Learning Data Science and Machine Learning: First Steps
Everything was good until a few aspirants pointed out that there are too many resources and many of them are expensive. Python programming was the only branch that had a number of really good courses, but it ends right there for beginners.
A few important questions on foundational data science struck me:
- What should one do after learning how to code? Are there topics that help you strengthen your foundations for data science?
- I hate math, and there are either very basic tutorials or too deep for me. Can you recommend a compact yet comprehensive course on Math and Statistics?
- How much math is enough to start learning how ML algorithms work?
- What are some essential statistics topics to get started with data analysis or data science?
So here goes the essence of this article, the first steps to learning data science or ML and also Best Books for Machine Learning
The Three Pillars of Data Science & ML
If you go through the pre-requisites or pre-work of any ML/DS course, you’ll find a combination of programming, math, and statistics.
1. Essential Programming
Most data roles are programming-based except for a few like business intelligence, market analysis, product analyst, etc.
I am going to focus on technical data jobs that require expertise in at least one programming language. I personally prefer Python over any other language because of its versatility and ease of learning — hands-down, a good pick for developing end-to-end projects.
A glimpse of topics/libraries one must master for data science:
- Common data structures (data types, lists, dictionaries, sets, tuples), writing functions, logic, control flow, searching and sorting algorithms, object-oriented programming, and working with external libraries.
- Writing python scripts to extract, format, and store data into files or back to databases.
- Handling multi-dimensional arrays, indexing, slicing, transposing, broadcasting and pseudorandom number generation using NumPy.
- Performing vectorized operations using scientific computing libraries like NumPy.
- Manipulate data with Pandas — series, dataframe, indexing in a dataframe, comparison operators, merging dataframes, mapping, and applying functions.
- Wrangling data using Pandas — checking for null values, imputing it, grouping data, describing it, performing exploratory analysis, etc.
- Data Visualization using Matplotlib — the API hierarchy, adding styles, color, and markers to a plot, knowledge of various plots and when to use them, line plots, bar plots, scatter plots, histograms, boxplots, and seaborn for more advanced plotting.
2. Essential Mathematics
There are practical reasons why math is essential for folks who want a career as an Machine Learning practitioner, Data Scientist, or Deep Learning Engineer.
#1 Linear algebra to represent data
ML is inherently data-driven because data is at the heart of machine learning.

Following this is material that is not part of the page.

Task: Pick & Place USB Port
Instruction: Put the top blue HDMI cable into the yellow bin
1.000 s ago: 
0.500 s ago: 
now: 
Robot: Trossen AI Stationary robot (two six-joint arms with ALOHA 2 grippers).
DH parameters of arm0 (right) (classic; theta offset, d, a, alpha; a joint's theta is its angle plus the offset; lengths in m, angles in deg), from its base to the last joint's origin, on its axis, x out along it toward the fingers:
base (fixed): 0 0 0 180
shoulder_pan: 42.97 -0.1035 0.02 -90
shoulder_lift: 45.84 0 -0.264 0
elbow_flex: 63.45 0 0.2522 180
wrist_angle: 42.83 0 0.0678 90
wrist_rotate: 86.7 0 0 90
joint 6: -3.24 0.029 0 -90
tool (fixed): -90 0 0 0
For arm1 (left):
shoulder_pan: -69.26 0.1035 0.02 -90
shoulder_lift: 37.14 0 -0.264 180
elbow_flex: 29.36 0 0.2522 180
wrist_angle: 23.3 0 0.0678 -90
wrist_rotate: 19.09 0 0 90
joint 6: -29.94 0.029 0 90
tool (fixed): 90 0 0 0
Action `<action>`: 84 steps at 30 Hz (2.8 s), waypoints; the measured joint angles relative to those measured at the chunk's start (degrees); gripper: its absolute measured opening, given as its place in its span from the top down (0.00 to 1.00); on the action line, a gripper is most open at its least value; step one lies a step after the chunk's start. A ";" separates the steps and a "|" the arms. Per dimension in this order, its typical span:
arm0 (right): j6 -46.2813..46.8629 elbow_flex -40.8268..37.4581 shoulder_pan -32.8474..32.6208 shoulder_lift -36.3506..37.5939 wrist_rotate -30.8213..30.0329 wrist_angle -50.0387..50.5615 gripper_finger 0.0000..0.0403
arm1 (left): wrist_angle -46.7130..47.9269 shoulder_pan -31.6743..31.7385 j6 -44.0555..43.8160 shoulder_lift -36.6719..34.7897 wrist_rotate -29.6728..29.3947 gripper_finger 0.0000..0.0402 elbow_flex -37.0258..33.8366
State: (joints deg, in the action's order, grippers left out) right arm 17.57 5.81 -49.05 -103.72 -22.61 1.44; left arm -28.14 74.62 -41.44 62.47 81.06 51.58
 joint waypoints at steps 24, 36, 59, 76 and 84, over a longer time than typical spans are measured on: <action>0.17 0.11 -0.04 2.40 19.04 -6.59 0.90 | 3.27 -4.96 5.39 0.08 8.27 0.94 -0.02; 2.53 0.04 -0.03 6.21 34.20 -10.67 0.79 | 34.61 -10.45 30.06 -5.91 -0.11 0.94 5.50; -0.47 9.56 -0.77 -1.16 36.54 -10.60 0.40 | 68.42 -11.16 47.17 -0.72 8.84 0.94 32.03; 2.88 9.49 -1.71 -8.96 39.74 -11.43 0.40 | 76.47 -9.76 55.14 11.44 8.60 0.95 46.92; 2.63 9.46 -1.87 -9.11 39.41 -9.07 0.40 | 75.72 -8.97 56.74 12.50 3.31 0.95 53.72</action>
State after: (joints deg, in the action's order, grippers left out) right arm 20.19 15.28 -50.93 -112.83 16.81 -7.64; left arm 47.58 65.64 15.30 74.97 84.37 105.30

We can think of data as vectors — an object that adheres to arithmetic rules. This leads us to understand how rules of linear algebra operate over arrays of data.
#2 Calculus to train ML models
If you are under the impression that a model training happens “automatically,” then you are wrong. Calculus is what drives the learning of most ML and DL algorithms.
One of the most commonly used optimization algorithms — gradient descent — is an application of partial derivatives.
A model is a mathematical representation of certain beliefs and assumptions. It is said to learn (approximate) the process (linear, polynomial, etc.) of how the data is provided, was generated in the first place, and then make predictions based on that learned process.
Important topics include:
- Basic algebra — variables, coefficients, equations, and linear, exponential, logarithmic functions, etc.
- Linear Algebra — scalars, vectors, tensors, Norms (L1 & L2), dot product, types of matrices, linear transformation, representing linear equations in matrix notation, solving linear regression problem using vectors and matrices.
- Calculus — derivatives and limits, derivative rules, chain rule (for backpropagation algorithm), partial derivatives (to compute gradients), the convexity of functions, local/global minima, the math behind a regression model, applied math for training a model from scratch.
#3 Essential Statistics
Every organisation today is striving to become data-driven. To achieve that, Analysts and Scientists are required to use put data to use in different ways in order to drive decision making.
Describing data — from data to insights
Data always comes in raw and ugly. The initial exploration tells you what’s missing, how the data is distributed, and what’s the best way to clean it to meet the end goal.
In order to answer the defined questions, descriptive statistics enables you to transform each observation in your data into insights that make sense.
Furthermore, the ability to quantify uncertainty is the most valuable skill that is highly regarded at any data company. Knowing the chances of success in any experiment/decision is very crucial for all businesses.
Here are a few of the main staples of statistics that constitute the bare minimum:
- Estimates of location — mean, median, and other variants of these.
- Estimates of variability
- Correlation and covariance
- Random variables — discrete and continuous
- Data distributions — PMF, PDF, CDF
- Conditional probability — Bayesian statistics
- Commonly used statistical distributions — Gaussian, Binomial, Poisson, Exponential
- Important theorems — Law of large numbers and Central limit theorem.
- Inferential Statistics — A more practical and advanced branch of statistics that helps in designing hypothesis testing experiments, pushes us to understand the meaning of metrics deeply and at the same time helps us in quantifying the significance of the results.
- Important tests — Student’s t-Test, Chi-Square test, ANOVA test, etc.